Elizabeth_Readwell More than 1 year ago
It is a nice quick read with some helpful tips on what to eat and how to buy food. I don't think everyone can live by every single rule, but alot of them make sense and are pretty common sense.
JackHarkness More than 1 year ago
A short read of easy to remember quips to guide you to healthy food choices while at the grocery store. Great coffee table read. I plan to read his more popular book soon: The Omnivore's Dilemma. Can't wait.
Anonymous More than 1 year ago
This slender volume of wisdom is a great reminder of how to truly look at food. It is also a great primer for people who are curious on how to take better care of themselves through what they eat.
newsgirlLA More than 1 year ago
Some of these rules are so obvious you'd think someone would have thought of them sooner. This is a great compliation of common sense that, if followed, has the potential to make us all healthier people. I have recently stopped eating meat and have begun to eat only "whole" foods (ie: not processed) and this book has been a great help. We live in a country full of beautiful packaging and low-fat, low-carb options and yet we are getting bigger and bigger. This isn't a diet book, it's a lifestyle book. It won't tell you what to eat and what not to eat by product name, but if you follow even some of these rules I'm sure you'll begin to be healthier.

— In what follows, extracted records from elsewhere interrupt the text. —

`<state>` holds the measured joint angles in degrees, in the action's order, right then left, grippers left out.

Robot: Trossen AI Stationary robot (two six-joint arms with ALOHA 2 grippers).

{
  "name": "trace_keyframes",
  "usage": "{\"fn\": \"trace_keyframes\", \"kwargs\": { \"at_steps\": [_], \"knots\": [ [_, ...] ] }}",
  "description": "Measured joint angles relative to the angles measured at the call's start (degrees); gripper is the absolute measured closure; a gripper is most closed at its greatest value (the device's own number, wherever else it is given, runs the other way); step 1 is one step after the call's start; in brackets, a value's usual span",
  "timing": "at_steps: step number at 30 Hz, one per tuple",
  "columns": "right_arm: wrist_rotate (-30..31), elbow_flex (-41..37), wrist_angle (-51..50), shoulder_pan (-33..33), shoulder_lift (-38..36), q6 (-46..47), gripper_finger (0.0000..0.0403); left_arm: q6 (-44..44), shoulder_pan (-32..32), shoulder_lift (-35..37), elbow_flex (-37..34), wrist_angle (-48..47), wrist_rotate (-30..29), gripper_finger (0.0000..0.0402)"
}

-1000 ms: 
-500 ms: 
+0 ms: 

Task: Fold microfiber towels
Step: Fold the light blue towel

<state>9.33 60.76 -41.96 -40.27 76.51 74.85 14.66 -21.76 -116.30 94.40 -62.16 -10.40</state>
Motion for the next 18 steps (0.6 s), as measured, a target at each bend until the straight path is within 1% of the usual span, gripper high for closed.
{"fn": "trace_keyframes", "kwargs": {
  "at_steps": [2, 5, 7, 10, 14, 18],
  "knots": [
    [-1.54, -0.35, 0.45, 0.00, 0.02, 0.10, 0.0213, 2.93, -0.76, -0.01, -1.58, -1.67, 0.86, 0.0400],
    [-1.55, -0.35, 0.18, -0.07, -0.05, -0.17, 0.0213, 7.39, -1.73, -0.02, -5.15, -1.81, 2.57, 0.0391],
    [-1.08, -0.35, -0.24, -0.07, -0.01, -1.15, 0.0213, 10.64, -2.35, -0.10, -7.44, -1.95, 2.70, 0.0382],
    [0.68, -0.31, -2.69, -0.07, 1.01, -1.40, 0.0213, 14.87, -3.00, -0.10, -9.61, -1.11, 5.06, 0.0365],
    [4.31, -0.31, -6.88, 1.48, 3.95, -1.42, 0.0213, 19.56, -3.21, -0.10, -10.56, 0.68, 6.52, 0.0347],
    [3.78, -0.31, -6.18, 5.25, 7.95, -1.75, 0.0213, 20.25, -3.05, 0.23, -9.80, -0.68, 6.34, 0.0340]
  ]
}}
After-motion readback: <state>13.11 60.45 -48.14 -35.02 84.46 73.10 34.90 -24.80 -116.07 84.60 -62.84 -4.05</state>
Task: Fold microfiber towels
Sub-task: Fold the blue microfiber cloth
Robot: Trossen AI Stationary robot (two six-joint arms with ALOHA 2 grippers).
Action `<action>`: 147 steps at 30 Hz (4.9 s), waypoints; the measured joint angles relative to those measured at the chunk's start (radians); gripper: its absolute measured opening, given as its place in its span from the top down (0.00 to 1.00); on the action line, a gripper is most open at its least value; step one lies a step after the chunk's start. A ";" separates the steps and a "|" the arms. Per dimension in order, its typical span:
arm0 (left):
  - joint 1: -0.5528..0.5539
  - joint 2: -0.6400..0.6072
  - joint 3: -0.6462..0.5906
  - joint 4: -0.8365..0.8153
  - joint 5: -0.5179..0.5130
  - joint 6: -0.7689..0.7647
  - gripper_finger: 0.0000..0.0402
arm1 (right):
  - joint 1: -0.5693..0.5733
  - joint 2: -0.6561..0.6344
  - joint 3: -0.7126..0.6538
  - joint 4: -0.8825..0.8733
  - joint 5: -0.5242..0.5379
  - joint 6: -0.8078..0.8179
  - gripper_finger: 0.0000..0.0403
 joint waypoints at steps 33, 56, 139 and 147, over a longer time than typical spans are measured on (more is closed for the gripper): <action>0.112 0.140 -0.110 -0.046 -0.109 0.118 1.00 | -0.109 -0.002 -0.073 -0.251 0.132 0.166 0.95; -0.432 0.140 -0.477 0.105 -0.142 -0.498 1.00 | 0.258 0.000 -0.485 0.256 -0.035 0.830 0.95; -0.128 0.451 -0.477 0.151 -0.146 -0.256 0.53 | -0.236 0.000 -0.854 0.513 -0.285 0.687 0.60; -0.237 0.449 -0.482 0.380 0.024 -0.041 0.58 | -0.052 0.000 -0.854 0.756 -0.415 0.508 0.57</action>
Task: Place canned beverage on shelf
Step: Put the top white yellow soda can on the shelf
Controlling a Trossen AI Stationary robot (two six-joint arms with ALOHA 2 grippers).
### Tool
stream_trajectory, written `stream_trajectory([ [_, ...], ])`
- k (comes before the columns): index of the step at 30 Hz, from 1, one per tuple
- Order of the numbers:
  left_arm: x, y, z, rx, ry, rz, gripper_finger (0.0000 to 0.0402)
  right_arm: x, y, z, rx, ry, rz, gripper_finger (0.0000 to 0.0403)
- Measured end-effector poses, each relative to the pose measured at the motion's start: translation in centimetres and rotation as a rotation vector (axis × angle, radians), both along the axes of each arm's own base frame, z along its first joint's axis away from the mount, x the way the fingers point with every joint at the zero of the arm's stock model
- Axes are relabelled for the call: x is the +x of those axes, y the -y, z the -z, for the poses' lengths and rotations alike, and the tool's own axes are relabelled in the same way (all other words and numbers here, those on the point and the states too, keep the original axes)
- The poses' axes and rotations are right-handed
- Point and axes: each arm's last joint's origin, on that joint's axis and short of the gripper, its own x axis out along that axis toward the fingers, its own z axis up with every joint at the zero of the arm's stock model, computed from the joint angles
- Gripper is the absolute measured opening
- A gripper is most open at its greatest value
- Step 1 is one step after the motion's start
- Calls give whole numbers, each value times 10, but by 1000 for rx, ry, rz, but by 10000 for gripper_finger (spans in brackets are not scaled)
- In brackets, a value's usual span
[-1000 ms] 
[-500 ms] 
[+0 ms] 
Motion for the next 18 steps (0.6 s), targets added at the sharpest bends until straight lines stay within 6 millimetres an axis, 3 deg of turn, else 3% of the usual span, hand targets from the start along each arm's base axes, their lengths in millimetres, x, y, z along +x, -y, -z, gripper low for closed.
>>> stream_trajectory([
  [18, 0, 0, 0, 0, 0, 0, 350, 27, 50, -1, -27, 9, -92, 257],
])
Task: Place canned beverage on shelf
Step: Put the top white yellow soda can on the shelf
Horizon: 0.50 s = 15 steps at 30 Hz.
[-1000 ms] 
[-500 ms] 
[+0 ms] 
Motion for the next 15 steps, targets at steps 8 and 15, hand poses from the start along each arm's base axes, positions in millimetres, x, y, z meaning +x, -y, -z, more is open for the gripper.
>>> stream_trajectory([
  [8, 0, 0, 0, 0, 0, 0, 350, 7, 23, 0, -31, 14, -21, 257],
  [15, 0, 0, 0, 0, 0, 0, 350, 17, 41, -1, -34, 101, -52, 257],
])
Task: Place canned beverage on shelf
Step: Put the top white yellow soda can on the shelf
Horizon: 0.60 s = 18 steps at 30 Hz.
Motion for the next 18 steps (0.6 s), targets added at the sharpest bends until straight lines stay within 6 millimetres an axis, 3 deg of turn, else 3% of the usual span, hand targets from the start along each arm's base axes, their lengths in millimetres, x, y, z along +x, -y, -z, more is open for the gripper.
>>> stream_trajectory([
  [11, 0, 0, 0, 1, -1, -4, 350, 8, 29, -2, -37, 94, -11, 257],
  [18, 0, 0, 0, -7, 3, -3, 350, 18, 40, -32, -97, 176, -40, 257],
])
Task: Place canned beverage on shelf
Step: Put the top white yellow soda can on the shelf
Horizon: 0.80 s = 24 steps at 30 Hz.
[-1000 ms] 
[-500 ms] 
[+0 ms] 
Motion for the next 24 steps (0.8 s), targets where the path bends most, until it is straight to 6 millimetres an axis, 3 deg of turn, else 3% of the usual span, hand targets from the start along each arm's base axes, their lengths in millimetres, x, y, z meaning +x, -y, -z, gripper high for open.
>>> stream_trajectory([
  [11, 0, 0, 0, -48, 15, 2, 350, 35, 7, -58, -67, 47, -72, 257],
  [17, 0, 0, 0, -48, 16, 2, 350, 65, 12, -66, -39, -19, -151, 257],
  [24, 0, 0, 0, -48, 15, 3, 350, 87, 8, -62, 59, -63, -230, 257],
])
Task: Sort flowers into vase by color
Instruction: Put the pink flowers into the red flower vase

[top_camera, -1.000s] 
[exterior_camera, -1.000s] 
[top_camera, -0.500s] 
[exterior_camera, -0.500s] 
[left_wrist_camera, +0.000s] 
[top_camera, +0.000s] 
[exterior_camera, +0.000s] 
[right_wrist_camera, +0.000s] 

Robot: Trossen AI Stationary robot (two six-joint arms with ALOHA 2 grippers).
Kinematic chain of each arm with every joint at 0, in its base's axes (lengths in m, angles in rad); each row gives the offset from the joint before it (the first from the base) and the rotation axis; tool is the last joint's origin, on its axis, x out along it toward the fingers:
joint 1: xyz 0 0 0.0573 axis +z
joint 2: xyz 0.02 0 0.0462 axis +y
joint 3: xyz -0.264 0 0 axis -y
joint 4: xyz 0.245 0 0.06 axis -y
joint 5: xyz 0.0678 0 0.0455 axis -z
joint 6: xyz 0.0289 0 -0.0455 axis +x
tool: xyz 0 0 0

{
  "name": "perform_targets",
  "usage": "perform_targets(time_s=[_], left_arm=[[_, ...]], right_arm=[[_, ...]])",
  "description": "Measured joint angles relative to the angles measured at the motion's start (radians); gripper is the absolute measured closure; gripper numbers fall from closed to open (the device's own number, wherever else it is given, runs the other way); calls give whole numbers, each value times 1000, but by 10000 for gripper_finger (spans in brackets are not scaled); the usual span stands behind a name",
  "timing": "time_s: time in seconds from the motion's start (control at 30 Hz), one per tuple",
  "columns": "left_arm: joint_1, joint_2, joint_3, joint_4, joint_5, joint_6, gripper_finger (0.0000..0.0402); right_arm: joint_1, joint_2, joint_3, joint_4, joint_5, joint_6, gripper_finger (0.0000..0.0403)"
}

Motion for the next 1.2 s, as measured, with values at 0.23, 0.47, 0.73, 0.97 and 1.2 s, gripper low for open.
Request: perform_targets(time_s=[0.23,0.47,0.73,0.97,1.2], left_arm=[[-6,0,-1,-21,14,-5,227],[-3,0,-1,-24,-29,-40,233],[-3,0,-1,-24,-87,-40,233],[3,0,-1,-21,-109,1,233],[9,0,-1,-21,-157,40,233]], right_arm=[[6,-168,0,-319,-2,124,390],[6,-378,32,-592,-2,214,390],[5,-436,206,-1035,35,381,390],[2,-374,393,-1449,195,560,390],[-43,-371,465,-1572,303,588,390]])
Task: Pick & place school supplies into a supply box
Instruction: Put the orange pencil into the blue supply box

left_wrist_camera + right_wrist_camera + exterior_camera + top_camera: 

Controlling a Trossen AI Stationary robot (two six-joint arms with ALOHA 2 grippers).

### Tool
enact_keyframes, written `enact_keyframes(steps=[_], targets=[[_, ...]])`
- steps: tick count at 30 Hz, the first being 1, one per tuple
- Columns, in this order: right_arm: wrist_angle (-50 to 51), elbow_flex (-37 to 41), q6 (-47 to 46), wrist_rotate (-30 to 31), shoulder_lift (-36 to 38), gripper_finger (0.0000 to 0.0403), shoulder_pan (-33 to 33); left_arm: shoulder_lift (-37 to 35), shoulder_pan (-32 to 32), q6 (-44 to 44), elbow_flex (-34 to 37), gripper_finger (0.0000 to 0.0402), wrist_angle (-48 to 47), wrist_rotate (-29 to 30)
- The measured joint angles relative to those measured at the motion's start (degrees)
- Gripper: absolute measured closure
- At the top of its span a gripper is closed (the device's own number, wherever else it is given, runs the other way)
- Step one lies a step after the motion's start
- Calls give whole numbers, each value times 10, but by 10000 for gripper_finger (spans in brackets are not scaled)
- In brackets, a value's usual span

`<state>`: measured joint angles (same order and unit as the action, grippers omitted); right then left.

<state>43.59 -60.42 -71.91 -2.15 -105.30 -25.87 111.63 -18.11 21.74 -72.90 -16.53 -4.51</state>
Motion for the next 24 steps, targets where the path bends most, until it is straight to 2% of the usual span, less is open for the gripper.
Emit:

Anonymous More than 1 year ago
This is a simple, easy read and perfect for those beginning to realize that what we put into our bodies really does make a difference and matter. It's not profound but definitely an excellent starting place.
Anonymous More than 1 year ago
I bought this as a gift for someone that had read, and enjoyed, Pollan's "In Defense of Food." What I didn't realize is that there is basically no new information in "Food Rules." That is the only reason I'm not giving this 5 stars... I feel it is a little sneaky to pass this off as a 'new' book. That being said, "Food Rules" is still a handy and accessible resource, and I would recommend it (whether the reader is familiar with Pollan's other works or not.) It is much more approachable than "In Defense of Food" due to its length, price, and simple construction.